▸ TASK PROMPT
Give the lines again exactly, from the one holding "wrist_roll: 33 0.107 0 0" to the last line of the listing below, both ends included and nothing added.
┄┄┄┄┄┄
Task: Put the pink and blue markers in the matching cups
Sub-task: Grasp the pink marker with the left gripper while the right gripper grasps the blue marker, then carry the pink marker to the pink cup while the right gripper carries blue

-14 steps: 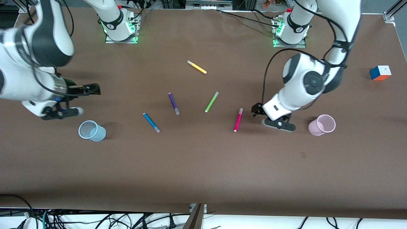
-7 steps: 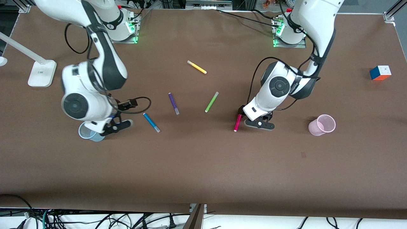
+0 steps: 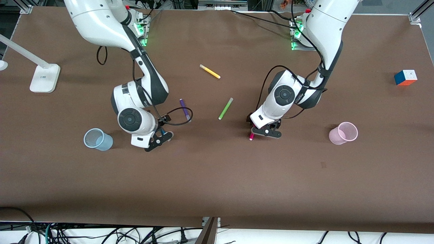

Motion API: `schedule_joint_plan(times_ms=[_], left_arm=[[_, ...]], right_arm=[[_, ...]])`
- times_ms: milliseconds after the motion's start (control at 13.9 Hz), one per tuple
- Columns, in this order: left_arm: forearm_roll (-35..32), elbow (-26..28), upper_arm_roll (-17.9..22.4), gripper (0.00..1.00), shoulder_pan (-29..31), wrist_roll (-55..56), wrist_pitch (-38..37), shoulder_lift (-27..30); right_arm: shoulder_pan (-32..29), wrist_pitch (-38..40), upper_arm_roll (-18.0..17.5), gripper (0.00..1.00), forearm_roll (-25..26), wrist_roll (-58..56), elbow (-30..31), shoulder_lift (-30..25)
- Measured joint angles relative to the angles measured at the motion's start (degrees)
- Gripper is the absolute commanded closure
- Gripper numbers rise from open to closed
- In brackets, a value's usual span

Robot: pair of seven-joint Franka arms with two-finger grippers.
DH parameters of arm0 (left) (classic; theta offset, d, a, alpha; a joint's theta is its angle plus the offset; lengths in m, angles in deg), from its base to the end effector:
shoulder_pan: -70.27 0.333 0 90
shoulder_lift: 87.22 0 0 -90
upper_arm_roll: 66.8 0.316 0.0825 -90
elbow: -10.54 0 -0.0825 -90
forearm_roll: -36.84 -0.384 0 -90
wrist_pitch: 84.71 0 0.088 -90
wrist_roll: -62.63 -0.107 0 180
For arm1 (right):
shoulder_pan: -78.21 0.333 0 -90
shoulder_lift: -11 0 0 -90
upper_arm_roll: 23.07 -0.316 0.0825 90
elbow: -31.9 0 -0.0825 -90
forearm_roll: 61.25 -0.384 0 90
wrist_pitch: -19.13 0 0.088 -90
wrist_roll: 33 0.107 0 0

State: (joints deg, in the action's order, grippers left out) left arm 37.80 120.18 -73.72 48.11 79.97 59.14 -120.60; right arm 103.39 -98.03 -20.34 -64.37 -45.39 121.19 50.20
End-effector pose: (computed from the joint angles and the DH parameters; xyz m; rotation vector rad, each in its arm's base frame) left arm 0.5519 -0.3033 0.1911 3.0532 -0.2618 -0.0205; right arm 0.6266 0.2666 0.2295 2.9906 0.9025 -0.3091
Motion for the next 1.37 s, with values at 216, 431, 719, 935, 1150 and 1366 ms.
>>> schedule_joint_plan(times_ms=[216,431,719,935,1150,1366], left_arm=[[-0.01,0.58,0.01,0.42,-0.90,1.93,-0.01,-0.13],[-1.22,1.02,0.01,0.63,-1.68,3.02,-0.01,-0.25],[-3.43,1.69,0.05,1.00,-1.70,3.90,0.00,-0.28],[-3.44,1.69,0.09,1.00,-1.70,3.91,-0.02,-0.25],[-3.69,1.05,0.63,1.00,-1.05,2.32,-4.35,1.06],[-3.80,-2.02,1.05,1.00,3.41,-7.59,-19.87,7.44]], right_arm=[[-0.17,-4.11,0.48,0.00,0.04,-0.43,-0.01,1.89],[-0.31,-7.67,0.60,0.00,0.04,-0.58,-0.01,3.24],[-0.23,-8.97,0.58,0.00,0.04,-0.66,-0.01,4.33],[-0.16,-9.69,0.53,0.30,0.04,-0.71,0.00,4.75],[0.03,-10.56,0.45,0.72,0.04,-0.89,0.04,5.24],[0.58,-10.64,0.40,0.91,0.04,-0.90,0.04,5.34]])
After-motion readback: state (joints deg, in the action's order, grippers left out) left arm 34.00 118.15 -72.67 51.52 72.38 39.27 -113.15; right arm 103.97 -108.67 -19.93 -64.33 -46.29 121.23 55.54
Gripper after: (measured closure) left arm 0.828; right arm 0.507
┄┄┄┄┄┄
▸ ANSWER AREA
wrist_roll: 33 0.107 0 0

State: (joints deg, in the action's order, grippers left out) left arm 37.80 120.18 -73.72 48.11 79.97 59.14 -120.60; right arm 103.39 -98.03 -20.34 -64.37 -45.39 121.19 50.20
End-effector pose: (computed from the joint angles and the DH parameters; xyz m; rotation vector rad, each in its arm's base frame) left arm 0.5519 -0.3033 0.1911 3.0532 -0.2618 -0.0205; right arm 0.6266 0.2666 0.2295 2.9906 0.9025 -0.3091
Motion for the next 1.37 s, with values at 216, 431, 719, 935, 1150 and 1366 ms.
>>> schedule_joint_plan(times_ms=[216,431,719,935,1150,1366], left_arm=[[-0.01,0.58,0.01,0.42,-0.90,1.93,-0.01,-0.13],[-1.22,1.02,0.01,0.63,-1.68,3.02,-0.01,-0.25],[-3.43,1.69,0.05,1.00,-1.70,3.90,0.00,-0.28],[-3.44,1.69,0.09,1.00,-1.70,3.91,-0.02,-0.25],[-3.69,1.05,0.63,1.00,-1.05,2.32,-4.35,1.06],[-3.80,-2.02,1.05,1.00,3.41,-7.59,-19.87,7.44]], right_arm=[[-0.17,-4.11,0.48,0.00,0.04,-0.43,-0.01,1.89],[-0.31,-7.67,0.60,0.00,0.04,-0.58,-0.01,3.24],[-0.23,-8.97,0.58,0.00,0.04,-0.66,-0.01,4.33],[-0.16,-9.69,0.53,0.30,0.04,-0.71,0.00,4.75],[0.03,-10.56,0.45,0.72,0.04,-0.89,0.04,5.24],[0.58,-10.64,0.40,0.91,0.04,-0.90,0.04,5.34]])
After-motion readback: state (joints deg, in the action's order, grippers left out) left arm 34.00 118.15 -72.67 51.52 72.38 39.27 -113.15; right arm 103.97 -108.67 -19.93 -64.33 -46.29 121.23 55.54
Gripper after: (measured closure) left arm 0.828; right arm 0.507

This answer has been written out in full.